• [REQUIRED WORK] Report every line of the records that includes the word "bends".

Stored data
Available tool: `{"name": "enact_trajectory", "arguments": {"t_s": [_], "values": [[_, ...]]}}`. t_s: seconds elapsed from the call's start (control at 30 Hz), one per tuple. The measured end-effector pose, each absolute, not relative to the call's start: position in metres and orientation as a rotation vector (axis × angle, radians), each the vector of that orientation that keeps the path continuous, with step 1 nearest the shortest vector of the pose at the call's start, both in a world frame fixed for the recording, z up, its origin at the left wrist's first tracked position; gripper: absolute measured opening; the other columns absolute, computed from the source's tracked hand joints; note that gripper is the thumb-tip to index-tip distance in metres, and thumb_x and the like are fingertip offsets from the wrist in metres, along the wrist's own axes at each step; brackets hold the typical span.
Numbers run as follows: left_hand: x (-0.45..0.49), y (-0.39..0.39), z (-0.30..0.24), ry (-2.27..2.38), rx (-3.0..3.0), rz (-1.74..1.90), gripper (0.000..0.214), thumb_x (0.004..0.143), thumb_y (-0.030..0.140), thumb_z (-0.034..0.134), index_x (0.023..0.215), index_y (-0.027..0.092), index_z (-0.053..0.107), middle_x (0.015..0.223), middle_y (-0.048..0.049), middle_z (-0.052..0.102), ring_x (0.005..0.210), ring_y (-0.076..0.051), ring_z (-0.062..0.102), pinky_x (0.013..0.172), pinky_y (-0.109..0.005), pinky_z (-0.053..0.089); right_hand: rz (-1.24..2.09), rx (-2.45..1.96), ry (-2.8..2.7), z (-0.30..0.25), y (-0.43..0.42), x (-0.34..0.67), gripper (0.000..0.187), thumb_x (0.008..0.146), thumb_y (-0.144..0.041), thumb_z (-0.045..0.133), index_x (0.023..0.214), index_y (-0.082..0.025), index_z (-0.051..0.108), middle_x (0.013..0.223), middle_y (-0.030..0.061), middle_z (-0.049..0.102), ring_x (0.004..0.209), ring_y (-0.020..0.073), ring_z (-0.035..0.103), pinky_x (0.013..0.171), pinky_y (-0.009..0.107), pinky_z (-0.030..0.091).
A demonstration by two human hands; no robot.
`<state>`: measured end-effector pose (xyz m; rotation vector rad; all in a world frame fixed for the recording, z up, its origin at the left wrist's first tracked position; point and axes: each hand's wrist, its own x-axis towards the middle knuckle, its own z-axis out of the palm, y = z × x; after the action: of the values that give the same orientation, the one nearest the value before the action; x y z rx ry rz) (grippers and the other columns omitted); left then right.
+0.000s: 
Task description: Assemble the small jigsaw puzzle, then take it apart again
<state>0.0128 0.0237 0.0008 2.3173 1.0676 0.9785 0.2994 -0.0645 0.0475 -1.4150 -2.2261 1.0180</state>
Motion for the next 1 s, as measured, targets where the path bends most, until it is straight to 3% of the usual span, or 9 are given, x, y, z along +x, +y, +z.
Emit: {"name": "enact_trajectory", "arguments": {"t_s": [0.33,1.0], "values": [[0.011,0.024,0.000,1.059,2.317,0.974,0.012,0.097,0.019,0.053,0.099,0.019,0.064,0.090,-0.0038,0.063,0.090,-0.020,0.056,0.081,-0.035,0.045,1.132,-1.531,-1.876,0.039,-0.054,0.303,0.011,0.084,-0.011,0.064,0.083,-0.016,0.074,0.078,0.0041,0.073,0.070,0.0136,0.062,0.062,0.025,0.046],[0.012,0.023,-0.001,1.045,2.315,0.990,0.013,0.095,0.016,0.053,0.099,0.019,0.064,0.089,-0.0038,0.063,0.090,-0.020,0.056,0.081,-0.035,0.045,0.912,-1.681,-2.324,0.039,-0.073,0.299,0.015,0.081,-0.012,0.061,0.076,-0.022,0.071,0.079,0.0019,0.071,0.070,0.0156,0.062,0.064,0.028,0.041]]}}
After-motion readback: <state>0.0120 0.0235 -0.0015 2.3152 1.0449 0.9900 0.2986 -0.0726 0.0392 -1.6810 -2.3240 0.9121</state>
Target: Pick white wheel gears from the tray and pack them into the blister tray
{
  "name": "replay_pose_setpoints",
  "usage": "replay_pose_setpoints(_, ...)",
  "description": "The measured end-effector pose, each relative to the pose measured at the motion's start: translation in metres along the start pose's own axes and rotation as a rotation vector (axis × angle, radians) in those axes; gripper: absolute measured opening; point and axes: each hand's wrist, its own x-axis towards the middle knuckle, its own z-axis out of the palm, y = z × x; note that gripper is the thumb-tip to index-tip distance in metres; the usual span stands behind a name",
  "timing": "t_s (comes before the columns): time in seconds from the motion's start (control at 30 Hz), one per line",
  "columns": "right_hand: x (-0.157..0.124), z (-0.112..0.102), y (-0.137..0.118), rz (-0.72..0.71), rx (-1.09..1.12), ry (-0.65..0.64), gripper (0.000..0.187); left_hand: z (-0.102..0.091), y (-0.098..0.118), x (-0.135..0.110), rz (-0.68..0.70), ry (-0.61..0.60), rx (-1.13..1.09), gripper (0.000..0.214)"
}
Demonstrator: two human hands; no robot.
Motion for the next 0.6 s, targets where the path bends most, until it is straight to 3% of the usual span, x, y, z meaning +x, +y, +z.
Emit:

• [ANSWER TO THE EXERCISE]
Motion for the next 1 s, as measured, targets where the path bends most, until it is straight to 3% of the usual span, or 9 are given, x, y, z along +x, +y, +z.
Motion for the next 0.6 s, targets where the path bends most, until it is straight to 3% of the usual span, x, y, z meaning +x, +y, +z.

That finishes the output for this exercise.